• Supplied material:
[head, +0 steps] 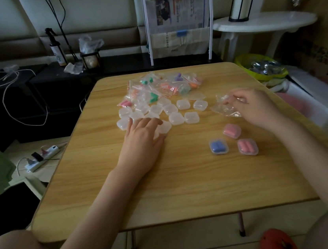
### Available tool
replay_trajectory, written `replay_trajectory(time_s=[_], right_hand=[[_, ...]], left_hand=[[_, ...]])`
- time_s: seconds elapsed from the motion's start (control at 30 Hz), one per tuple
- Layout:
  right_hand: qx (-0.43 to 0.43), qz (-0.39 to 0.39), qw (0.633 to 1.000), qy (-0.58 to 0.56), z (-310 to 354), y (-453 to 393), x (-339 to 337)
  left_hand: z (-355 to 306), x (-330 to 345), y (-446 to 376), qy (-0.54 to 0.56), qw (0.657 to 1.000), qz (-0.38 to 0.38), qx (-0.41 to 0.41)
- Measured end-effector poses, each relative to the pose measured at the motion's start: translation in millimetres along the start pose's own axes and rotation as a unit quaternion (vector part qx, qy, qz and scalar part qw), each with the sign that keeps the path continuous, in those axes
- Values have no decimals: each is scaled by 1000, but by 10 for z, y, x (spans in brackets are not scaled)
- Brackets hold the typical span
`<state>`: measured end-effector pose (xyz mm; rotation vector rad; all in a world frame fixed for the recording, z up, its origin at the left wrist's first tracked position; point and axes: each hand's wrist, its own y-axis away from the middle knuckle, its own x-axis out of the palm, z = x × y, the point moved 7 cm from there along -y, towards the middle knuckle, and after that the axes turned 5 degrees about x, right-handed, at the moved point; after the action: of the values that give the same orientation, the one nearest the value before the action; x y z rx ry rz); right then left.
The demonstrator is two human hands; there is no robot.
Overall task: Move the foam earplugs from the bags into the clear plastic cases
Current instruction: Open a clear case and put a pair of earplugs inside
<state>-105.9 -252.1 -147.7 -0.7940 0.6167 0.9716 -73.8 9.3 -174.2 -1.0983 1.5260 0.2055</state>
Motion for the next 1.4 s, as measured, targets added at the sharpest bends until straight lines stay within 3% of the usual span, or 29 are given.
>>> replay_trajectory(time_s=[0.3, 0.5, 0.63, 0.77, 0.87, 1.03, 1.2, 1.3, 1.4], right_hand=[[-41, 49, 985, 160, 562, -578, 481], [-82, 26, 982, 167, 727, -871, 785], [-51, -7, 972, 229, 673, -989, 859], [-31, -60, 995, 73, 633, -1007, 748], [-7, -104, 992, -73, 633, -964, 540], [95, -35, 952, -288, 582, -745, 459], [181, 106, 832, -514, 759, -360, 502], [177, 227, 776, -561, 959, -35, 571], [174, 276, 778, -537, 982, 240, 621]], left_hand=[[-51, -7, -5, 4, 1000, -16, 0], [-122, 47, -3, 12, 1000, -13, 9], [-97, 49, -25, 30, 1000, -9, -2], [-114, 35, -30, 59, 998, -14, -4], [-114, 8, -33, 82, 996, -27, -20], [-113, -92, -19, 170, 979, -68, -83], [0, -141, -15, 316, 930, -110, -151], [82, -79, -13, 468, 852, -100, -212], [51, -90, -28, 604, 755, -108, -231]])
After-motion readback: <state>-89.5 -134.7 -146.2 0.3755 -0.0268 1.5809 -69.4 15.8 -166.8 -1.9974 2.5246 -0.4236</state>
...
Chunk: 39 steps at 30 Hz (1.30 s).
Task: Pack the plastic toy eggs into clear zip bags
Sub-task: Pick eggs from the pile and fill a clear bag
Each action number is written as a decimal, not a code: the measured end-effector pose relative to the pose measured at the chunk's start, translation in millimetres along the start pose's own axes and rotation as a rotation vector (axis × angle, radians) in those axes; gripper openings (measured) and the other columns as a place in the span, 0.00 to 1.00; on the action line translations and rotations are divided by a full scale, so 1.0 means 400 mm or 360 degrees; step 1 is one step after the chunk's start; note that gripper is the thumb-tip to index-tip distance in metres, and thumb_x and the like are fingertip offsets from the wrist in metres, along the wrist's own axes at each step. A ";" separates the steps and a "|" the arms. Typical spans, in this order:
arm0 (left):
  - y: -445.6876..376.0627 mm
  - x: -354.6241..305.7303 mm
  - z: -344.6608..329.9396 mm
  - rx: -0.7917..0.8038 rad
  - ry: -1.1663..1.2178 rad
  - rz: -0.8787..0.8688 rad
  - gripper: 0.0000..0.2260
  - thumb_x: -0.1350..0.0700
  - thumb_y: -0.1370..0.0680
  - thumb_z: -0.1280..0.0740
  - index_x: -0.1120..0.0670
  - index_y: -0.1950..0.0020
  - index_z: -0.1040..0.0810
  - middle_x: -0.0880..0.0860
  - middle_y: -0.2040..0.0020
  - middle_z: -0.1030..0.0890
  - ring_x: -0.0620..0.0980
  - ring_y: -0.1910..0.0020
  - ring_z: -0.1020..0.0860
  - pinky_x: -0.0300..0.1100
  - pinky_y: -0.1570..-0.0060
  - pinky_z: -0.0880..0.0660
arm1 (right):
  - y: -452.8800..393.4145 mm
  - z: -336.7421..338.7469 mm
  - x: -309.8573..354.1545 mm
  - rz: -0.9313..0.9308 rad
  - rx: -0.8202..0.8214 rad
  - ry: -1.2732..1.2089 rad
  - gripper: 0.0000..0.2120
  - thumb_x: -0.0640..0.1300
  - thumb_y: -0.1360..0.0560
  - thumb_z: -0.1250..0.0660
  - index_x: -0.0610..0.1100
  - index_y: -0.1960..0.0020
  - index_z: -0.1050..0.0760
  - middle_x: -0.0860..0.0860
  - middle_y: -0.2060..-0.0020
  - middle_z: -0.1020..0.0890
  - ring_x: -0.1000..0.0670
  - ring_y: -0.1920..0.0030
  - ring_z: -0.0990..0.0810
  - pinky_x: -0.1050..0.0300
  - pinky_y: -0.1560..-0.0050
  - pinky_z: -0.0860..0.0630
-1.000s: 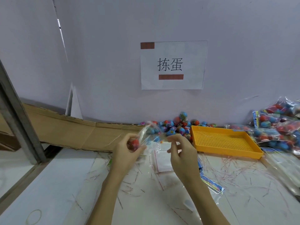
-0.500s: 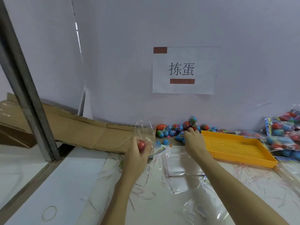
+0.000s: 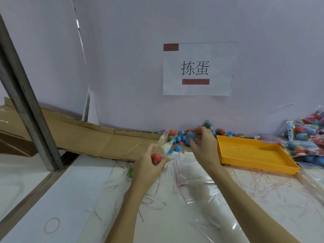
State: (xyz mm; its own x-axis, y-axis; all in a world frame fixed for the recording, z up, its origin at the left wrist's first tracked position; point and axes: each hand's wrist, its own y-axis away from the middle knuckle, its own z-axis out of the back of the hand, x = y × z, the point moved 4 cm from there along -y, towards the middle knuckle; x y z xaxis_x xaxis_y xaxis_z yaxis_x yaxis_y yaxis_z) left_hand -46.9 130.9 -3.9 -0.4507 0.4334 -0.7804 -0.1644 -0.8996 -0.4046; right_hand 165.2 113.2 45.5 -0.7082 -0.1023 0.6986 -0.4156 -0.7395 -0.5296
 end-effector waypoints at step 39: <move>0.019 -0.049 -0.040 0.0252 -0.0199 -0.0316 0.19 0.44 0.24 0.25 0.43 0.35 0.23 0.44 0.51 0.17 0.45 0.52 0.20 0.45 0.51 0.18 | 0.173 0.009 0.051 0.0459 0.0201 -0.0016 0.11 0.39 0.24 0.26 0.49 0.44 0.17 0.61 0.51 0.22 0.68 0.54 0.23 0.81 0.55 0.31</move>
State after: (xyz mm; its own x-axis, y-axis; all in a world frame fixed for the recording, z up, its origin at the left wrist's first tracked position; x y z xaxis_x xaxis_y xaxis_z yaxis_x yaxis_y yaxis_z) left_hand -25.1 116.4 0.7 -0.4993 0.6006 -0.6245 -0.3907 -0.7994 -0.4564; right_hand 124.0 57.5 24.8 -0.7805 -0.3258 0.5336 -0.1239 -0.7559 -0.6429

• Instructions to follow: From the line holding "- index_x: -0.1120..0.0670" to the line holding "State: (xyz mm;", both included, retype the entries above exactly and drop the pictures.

• Solution to this task:
  - index_x: -0.1120..0.0670
  - index_y: -0.1950..0.0020
  - index_z: -0.1040..0.0810
  - middle_x: -0.0880..0.0860
  - middle_y: -0.2040..0.0020
  - middle_z: -0.1030..0.0890
  - ring_x: -0.0620..0.0980
  - ring_y: -0.1910..0.0020
  - ring_z: -0.1020..0.0860
  - pinky_x: -0.0300..0.1100
  - pinky_y: -0.1570..-0.0060
  - pinky_z: -0.0880..0.0660
arm1 (right):
  - y: -452.8800..393.4145 mm
  - z: -336.7421..338.7469 mm
  - x: -309.8573..354.1545 mm
  - rz: -0.9313..0.9308 rad
  - rx: -0.8202..0.8214 rad
  - ry: -1.2732..1.2089 rad
  - gripper: 0.0000..0.2120
  - thumb_x: -0.0640..0.1300
  - thumb_y: -0.1360..0.0560
  - thumb_z: -0.1250..0.0660
  - index_x: -0.0610..0.1100
  - index_y: -0.1960..0.0020
  - index_z: -0.1050..0.0760
  - middle_x: -0.0860..0.0860
  - middle_y: -0.2060..-0.0020
  - middle_z: -0.1020..0.0890
  - ring_x: -0.1000..0.0670
  - ring_y: -0.1920..0.0030
  - ring_z: -0.0990..0.0810
  - pinky_x: -0.1050..0.0300
  - pinky_y: -0.1560..-0.0050
  - pinky_z: -0.0860..0.0630
-1.000s: 
-0.500s: 
+0.000s: 
State: (xyz mm; its own x-axis, y-axis; all in a world frame fixed for the recording, z up, its origin at the left wrist's first tracked position; point and axes: each hand's wrist, its own y-axis away from the middle knuckle, its own z-axis out of the back of the hand, x = y × z, the point moved 4 cm from there along -y, towards the middle knuckle; x y z xaxis_x xaxis_y xaxis_z yaxis_x yaxis_y yaxis_z) left_hand -46.9 130.9 -3.9 -0.4507 0.4334 -0.7804 -0.1644 -0.8996 -0.4046; right_hand 165.2 113.2 45.5 -0.7082 -0.1023 0.6986 -0.4156 -0.7395 -0.5296

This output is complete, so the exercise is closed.